Exercise aim
Repeat all of the data below word for word, keeping no images.

Exercise data
::::
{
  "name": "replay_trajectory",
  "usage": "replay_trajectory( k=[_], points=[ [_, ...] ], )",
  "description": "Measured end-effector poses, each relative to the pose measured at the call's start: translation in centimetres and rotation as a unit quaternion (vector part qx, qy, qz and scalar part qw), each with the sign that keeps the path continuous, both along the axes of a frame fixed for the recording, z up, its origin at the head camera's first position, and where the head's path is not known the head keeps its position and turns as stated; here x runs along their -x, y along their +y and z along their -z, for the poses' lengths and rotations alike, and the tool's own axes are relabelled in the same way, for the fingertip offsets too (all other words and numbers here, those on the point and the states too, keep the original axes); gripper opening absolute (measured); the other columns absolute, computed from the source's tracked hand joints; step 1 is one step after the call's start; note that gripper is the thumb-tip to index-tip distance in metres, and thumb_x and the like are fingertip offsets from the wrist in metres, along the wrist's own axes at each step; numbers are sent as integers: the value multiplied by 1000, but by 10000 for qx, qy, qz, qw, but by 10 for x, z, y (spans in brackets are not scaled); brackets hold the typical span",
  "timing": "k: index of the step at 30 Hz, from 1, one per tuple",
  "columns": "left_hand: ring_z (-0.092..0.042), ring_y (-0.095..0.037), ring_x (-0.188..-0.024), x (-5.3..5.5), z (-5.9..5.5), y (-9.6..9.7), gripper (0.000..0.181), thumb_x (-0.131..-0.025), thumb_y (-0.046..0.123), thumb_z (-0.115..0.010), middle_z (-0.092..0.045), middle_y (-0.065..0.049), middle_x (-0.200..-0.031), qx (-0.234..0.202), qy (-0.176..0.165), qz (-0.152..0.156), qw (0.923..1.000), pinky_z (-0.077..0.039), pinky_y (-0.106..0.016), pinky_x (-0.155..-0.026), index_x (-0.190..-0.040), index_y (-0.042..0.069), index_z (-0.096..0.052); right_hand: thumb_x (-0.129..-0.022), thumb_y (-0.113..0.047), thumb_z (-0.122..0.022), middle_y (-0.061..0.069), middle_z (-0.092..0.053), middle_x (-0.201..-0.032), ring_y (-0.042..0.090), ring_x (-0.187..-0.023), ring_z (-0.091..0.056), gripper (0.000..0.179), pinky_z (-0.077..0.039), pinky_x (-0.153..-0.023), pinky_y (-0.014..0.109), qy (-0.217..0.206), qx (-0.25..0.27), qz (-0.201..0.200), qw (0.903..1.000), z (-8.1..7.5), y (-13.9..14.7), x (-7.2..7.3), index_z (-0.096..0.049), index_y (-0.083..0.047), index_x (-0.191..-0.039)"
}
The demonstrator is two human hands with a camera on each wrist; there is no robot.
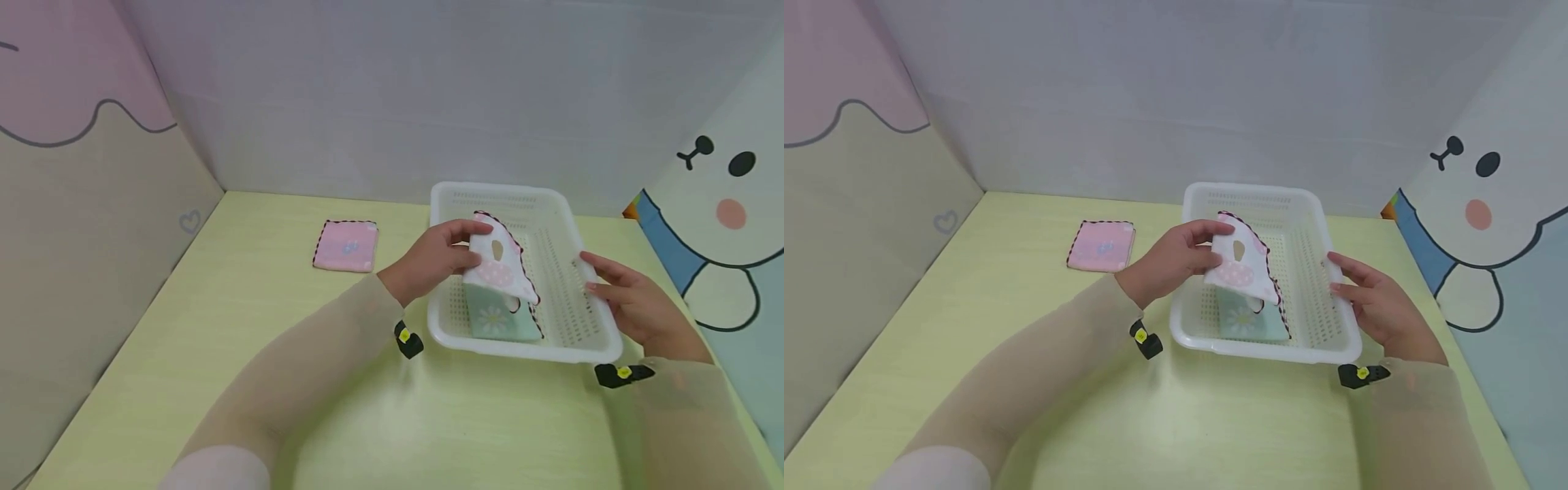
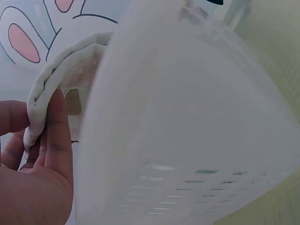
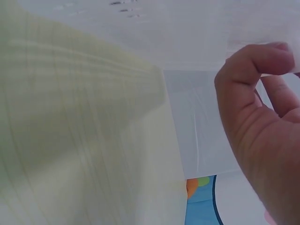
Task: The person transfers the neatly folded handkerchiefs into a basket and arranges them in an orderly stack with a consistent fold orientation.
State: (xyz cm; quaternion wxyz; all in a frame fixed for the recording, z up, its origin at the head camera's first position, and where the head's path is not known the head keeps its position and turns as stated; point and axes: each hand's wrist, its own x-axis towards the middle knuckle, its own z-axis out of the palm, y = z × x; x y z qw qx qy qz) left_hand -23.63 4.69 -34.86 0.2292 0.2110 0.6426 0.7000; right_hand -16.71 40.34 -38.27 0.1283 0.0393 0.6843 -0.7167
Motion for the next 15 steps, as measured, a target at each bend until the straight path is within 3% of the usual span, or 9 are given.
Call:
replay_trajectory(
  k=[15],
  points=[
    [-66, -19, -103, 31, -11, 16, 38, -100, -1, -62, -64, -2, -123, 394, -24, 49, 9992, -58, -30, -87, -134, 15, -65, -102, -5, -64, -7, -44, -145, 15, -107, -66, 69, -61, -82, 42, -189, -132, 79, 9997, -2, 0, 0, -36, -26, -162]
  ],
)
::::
Exercise response
{
  "name": "replay_trajectory",
  "usage": "replay_trajectory( k=[_], points=[ [_, ...] ], )",
  "description": "Measured end-effector poses, each relative to the pose measured at the call's start: translation in centimetres and rotation as a unit quaternion (vector part qx, qy, qz and scalar part qw), each with the sign that keeps the path continuous, both along the axes of a frame fixed for the recording, z up, its origin at the head camera's first position, and where the head's path is not known the head keeps its position and turns as stated; here x runs along their -x, y along their +y and z along their -z, for the poses' lengths and rotations alike, and the tool's own axes are relabelled in the same way, for the fingertip offsets too (all other words and numbers here, those on the point and the states too, keep the original axes); gripper opening absolute (measured); the other columns absolute, computed from the source's tracked hand joints; step 1 is one step after the call's start; note that gripper is the thumb-tip to index-tip distance in metres, and thumb_x and the like are fingertip offsets from the wrist in metres, along the wrist's own axes at each step; numbers are sent as integers: the value multiplied by 1000, but by 10000 for qx, qy, qz, qw, but by 10 for x, z, y (spans in brackets are not scaled); brackets hold the typical span",
  "timing": "k: index of the step at 30 Hz, from 1, one per tuple",
  "columns": "left_hand: ring_z (-0.092..0.042), ring_y (-0.095..0.037), ring_x (-0.188..-0.024), x (-5.3..5.5), z (-5.9..5.5), y (-9.6..9.7), gripper (0.000..0.181), thumb_x (-0.131..-0.025), thumb_y (-0.046..0.123), thumb_z (-0.115..0.010), middle_z (-0.092..0.045), middle_y (-0.065..0.049), middle_x (-0.200..-0.031), qx (-0.234..0.202), qy (-0.176..0.165), qz (-0.152..0.156), qw (0.923..1.000), pinky_z (-0.077..0.039), pinky_y (-0.106..0.016), pinky_x (-0.155..-0.026), index_x (-0.190..-0.040), index_y (-0.042..0.069), index_z (-0.096..0.052); right_hand: thumb_x (-0.129..-0.022), thumb_y (-0.113..0.047), thumb_z (-0.122..0.022), middle_y (-0.061..0.069), middle_z (-0.092..0.053), middle_x (-0.201..-0.032), ring_y (-0.042..0.090), ring_x (-0.187..-0.023), ring_z (-0.091..0.056), gripper (0.000..0.179), pinky_z (-0.077..0.039), pinky_x (-0.153..-0.023), pinky_y (-0.014..0.109), qy (-0.217..0.206), qx (-0.25..0.27), qz (-0.201..0.200), qw (0.903..1.000), z (-8.1..7.5), y (-13.9..14.7), x (-7.2..7.3), index_z (-0.096..0.049), index_y (-0.083..0.047), index_x (-0.191..-0.039)"
}
The demonstrator is two human hands with a camera on each wrist; there is no robot.
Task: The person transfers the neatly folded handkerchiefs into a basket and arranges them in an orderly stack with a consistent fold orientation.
State: (xyz cm; quaternion wxyz; all in a frame fixed for the recording, z up, its origin at the head camera's first position, and where the head's path is not known the head keeps its position and turns as stated; point and axes: each hand's wrist, its own x-axis towards the middle knuckle, its own z-axis out of the palm, y = z × x; x y z qw qx qy qz) left_hand -23.63 4.69 -34.86 0.2292 0.2110 0.6426 0.7000; right_hand -16.71 40.34 -38.27 0.1283 0.0393 0.6843 -0.7167
Motion for the next 15 steps, as measured, a target at each bend until the straight path is within 3% of the usual span, or 9 are given.
Call:
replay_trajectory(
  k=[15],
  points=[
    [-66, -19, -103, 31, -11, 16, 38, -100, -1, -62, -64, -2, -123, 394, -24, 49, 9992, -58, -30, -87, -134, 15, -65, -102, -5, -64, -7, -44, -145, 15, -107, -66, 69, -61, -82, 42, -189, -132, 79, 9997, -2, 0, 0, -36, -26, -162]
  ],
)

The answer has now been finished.